Is vidIQ’s free version useful?
Yes, but it is heavily limited. The one free AI idea per day is genuinely useful for inspiration. Basic stats overlays are helpful for passive competitive research while browsing YouTube. The channel audit in free mode gives a basic overview. But meaningful keyword research with competition scoring requires at least the Basic paid tier at $7.50/month.
Does vidIQ have access to YouTube’s actual data?
vidIQ uses YouTube’s public API for some data and its own proprietary algorithms for competition scores and recommendations. It does not have privileged access to YouTube’s internal algorithm data. Treat competition scores and keyword volume estimates as directional indicators rather than precise figures — they are useful for relative comparisons but should be validated against actual video performance over time.
Has vidIQ’s pricing increased recently?
Yes. vidIQ has adjusted its pricing multiple times since 2022, generally trending upward and introducing new tiers.

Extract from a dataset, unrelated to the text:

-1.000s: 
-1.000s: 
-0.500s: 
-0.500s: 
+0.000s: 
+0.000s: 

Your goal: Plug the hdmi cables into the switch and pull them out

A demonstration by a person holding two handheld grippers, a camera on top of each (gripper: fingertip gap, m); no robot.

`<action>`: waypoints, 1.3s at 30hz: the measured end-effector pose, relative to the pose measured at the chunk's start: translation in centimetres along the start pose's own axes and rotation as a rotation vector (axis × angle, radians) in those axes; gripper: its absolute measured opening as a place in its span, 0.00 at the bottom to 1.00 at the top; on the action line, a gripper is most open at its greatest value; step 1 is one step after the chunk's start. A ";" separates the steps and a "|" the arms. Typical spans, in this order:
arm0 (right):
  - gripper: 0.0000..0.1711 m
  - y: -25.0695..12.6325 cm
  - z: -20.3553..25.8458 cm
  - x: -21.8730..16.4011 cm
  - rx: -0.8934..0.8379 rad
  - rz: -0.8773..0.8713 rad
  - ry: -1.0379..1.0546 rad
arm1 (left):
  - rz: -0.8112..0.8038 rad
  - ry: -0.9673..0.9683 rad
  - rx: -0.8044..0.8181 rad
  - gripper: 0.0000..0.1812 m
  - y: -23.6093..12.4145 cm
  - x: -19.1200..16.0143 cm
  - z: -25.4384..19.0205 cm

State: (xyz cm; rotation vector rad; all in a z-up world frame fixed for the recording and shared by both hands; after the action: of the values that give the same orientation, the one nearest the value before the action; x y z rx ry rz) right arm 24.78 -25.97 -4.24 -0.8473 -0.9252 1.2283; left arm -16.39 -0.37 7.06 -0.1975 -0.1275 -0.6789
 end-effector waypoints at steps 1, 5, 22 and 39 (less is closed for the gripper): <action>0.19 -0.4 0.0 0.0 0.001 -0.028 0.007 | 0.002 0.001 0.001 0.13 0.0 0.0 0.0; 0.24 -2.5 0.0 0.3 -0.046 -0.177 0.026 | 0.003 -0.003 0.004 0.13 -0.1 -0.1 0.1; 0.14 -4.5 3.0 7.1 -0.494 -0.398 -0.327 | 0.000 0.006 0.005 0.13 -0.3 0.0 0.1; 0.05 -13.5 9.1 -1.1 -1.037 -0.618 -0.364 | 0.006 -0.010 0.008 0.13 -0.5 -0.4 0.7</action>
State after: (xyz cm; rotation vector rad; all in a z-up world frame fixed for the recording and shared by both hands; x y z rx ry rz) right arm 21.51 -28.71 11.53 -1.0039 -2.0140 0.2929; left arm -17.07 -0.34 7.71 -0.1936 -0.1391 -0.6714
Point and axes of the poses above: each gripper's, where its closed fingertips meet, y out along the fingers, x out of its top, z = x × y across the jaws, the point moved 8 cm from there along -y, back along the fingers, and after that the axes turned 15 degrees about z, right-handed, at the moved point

The prices shown in this review reflect January 2025 pricing. Always verify current pricing on vidIQ’s website before subscribing, as the tier structure and monthly costs may have changed since this review was published.
Is vidIQ worth it for a brand new channel?
For channels under 1,000 subscribers, the free tier is probably sufficient. Focus your time on content creation rather than optimization — no tool will substitute for publishing regularly and improving your craft. The Basic paid tier ($7.50/month) becomes worth it around 2,000–5,000 subscribers when you have enough channel data for vidIQ’s analytics to be meaningful, and when choosing the right topics matters more than just publishing anything.